With the aim to build a global consensus on what exactly Open Science is and how to achieve this vision in a coordinated way, UNESCO (United Nations Educational, Scientific and Cultural Organization) issued a related recommendation, the “UNESCO Recommendation on Open Science“, at its 41st session in Paris in November 2021.
In this document, UNESCO defines open science as:
“…construct that combines various movements and practices aiming to make multilingual scientific knowledge openly available, accessible and reusable for everyone, to increase scientific collaborations and sharing of information for the benefits of science and society, and to open the processes of scientific knowledge creation, evaluation and communication to societal actors beyond the traditional scientific community.”
According to these recommendations, Open Science should be built on the following pillars: open scientific knowledge, open scientific infrastructure, open scientific communication, and engagement and open dialogue with other actors and knowledge systems. The key principles of Open Science are: transparency of research practices, reproducibility of results and knowledge sharing in general.
Project Otevřená věda
Since 2005, the Czech Academy of Sciences has been opening up science to high school students, teachers, science popularizers and the public through an internship and science popularization project called “Otevřená věda”. More detailed information can be found on the website of this project.

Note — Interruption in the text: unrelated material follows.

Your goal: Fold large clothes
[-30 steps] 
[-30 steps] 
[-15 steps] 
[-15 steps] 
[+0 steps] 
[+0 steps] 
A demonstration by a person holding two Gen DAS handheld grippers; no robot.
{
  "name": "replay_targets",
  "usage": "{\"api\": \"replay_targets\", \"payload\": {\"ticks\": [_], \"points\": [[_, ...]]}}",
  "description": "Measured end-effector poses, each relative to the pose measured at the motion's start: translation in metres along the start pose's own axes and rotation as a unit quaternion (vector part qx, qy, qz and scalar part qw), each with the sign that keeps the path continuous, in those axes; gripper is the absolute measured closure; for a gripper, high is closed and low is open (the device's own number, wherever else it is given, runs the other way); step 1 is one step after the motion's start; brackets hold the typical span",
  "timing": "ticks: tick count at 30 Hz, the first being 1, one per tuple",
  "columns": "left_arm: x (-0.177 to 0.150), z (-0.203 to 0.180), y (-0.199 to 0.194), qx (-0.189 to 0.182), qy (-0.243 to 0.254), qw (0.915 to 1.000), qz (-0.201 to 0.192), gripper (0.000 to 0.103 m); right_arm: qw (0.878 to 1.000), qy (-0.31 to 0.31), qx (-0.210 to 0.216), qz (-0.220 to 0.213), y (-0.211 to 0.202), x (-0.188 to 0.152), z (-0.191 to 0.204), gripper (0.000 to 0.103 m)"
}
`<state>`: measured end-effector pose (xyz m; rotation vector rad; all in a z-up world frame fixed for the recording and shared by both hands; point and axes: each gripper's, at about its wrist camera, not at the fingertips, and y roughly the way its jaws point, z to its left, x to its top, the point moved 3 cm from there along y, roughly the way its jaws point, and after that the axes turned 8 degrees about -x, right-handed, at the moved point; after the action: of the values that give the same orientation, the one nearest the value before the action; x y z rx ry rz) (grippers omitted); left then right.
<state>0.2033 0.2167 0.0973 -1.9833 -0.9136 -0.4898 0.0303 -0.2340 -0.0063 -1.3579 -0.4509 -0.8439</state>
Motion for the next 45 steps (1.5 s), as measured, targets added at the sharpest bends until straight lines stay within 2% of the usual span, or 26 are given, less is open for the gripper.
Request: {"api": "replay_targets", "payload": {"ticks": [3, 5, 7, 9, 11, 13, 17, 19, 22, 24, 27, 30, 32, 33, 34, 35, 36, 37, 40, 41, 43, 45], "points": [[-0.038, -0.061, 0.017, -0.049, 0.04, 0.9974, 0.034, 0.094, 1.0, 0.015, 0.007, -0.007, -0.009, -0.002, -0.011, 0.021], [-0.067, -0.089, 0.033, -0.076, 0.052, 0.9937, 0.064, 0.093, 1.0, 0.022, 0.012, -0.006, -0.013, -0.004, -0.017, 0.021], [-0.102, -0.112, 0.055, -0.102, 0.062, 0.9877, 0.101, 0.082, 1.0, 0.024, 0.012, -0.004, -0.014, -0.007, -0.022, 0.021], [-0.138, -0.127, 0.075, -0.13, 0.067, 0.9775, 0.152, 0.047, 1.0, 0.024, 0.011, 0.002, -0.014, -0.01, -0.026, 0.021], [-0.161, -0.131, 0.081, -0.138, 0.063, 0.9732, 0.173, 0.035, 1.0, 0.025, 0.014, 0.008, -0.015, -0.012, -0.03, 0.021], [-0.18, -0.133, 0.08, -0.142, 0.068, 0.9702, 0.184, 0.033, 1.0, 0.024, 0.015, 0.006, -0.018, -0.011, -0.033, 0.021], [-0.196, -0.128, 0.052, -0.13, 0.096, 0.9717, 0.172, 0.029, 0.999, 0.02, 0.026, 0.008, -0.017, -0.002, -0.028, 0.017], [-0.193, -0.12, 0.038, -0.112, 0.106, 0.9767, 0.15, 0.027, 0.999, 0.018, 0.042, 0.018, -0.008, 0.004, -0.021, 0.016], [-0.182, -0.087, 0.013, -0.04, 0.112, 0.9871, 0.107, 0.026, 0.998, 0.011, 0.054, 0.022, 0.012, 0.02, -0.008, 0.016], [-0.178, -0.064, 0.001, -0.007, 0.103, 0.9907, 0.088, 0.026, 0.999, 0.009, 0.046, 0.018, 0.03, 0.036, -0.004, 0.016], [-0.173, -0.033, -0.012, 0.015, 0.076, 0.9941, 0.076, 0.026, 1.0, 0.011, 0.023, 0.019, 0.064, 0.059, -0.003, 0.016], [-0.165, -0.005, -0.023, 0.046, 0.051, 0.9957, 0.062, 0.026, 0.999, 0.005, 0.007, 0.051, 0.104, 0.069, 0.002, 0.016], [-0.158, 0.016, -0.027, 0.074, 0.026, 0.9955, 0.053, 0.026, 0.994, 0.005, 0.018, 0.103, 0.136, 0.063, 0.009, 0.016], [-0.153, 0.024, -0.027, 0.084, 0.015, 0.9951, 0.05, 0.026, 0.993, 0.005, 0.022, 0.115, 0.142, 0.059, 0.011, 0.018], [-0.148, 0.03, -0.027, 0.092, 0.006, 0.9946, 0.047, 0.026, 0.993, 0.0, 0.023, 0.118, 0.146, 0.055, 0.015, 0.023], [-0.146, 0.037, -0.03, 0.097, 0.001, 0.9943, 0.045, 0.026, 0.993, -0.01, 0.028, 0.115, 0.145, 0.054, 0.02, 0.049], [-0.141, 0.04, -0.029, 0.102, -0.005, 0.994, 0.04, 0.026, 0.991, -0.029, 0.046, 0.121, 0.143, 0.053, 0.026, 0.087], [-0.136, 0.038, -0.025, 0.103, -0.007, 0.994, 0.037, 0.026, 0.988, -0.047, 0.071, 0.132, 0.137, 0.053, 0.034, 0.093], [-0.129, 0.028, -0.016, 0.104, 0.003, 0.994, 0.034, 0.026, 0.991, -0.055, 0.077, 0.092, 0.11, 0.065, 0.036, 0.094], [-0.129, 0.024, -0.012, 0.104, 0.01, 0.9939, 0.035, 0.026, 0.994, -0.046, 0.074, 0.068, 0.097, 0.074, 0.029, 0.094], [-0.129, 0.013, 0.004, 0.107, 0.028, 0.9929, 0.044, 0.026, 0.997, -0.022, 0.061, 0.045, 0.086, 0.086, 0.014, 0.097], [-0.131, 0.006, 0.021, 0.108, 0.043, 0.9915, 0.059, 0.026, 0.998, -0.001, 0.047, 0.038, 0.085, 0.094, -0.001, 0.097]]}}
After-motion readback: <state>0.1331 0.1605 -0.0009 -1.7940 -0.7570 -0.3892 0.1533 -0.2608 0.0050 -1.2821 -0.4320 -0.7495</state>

“Open engagement of societal actors refers to extended collaboration between scientists and societal actors beyond the scientific community, by opening up practices and tools that are part of the research cycle and by making the scientific process more inclusive and accessible to the broader inquiring society based on new forms of collaboration and work such as crowdfunding, crowdsourcing and scientific volunteering….”
“UNESCO Recommendation on Open Science”
Sources: Open Science taxonomy by Foster a Towards a UNESCO recommendation on Open Science.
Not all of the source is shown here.